Organotypic and primary neural cultures as models to assess effects of different gold nanostructures on glia and neurons

Abstract

Gold nanoparticles (AuNP) have unique physicochemical properties and have been used as delivery vehicles, contrast agents, and therapeutic compounds. Although the effects of AuNPs on peripheral tissues and immortalized cell lines have been extensively characterized, their effects on the central nervous system (CNS) are predominantly unknown. The main objective of the current study was to evaluate how AuNPs of varying sizes (1-100 nm), shapes (clusters, spheres, rods, flowers), and surfaces impact synaptic structures in the hippocampus, a brain structure often affected in neurodegeneration. Using a combination of organotypic hippocampal, as well as, primary neuronal, glial, and astrocytic cultures, we examined AuNPs impact on hippocampal dendritic spine density, internalization in various neural cells, and lysosomal status in astrocytes. Considering that neurons interact with astrocytes, and that lysosomes play a role in dendritic spine status, transcription factor TFEB and abundance of lysosomal marker, LAMP1 were evaluated. Both biomarkers were significantly increased in astrocytes exposed to AuNPs, suggesting that AuNPs not only enter lysosomes, but also increase lysosome biogenesis. Results from our studies show that AuNPs with poly(ethylene glycol) (AuNPs-PEG) or glutathione (AuNP-GSH) surfaces do not substantially decrease hippocampal dendritic spine density.
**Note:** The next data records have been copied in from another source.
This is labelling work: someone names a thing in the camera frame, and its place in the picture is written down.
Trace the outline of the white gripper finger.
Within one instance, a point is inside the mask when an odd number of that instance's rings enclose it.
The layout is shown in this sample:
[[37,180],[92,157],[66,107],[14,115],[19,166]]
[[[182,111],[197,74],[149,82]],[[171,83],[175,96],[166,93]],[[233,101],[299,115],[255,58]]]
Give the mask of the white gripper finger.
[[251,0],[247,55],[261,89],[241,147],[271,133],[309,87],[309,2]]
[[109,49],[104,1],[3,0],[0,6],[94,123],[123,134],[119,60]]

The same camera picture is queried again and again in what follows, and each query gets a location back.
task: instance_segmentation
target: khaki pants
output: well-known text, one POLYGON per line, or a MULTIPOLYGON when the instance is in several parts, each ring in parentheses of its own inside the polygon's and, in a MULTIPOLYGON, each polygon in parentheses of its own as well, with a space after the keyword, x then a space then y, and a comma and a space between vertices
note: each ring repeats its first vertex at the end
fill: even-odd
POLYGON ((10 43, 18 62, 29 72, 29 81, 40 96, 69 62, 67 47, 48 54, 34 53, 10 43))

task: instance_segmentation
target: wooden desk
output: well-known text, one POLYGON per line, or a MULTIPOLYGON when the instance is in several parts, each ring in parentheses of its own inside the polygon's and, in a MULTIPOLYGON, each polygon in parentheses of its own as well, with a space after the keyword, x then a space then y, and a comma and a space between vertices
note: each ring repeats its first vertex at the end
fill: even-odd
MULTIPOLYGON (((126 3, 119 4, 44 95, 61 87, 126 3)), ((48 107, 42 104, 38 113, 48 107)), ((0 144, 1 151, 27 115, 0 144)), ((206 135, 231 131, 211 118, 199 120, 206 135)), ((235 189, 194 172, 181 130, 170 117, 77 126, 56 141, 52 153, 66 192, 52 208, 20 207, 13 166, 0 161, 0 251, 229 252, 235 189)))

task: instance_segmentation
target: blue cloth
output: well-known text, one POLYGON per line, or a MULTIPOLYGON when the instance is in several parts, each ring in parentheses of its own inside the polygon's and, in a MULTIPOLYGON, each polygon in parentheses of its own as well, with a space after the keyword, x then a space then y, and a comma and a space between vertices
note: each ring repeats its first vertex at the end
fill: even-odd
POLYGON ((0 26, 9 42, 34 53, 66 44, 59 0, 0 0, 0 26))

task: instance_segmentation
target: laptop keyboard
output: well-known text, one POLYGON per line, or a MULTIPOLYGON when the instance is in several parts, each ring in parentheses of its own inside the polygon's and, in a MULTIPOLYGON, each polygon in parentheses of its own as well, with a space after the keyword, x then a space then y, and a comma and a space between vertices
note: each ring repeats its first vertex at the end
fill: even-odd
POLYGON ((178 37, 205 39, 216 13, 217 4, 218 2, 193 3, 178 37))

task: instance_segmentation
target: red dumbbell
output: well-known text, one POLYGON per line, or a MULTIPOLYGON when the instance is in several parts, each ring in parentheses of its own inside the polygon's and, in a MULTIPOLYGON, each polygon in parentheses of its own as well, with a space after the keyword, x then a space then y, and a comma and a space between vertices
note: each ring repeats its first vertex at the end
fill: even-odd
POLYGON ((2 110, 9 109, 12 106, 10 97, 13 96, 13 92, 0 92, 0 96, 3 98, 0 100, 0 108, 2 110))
Conversely, AuNPs coated with the detergent, CTAB, significantly decreased total spine density. Interestingly small gold nanoclusters (Au₁₅(SG)₁₃) with GSH reduced spine density, whereas larger gold nanoclusters (Au₂₅(SG)₁₈) with the same ligand did not. Thus, assessment of dendritic morphology, spine densities can reveal subtler changes of neural cells than cell death when exposed to nanoparticles, including AuNPs.

Keywords: Gold nanoparticles; dendritic spines; glia; gold nanoclusters; lysosomes.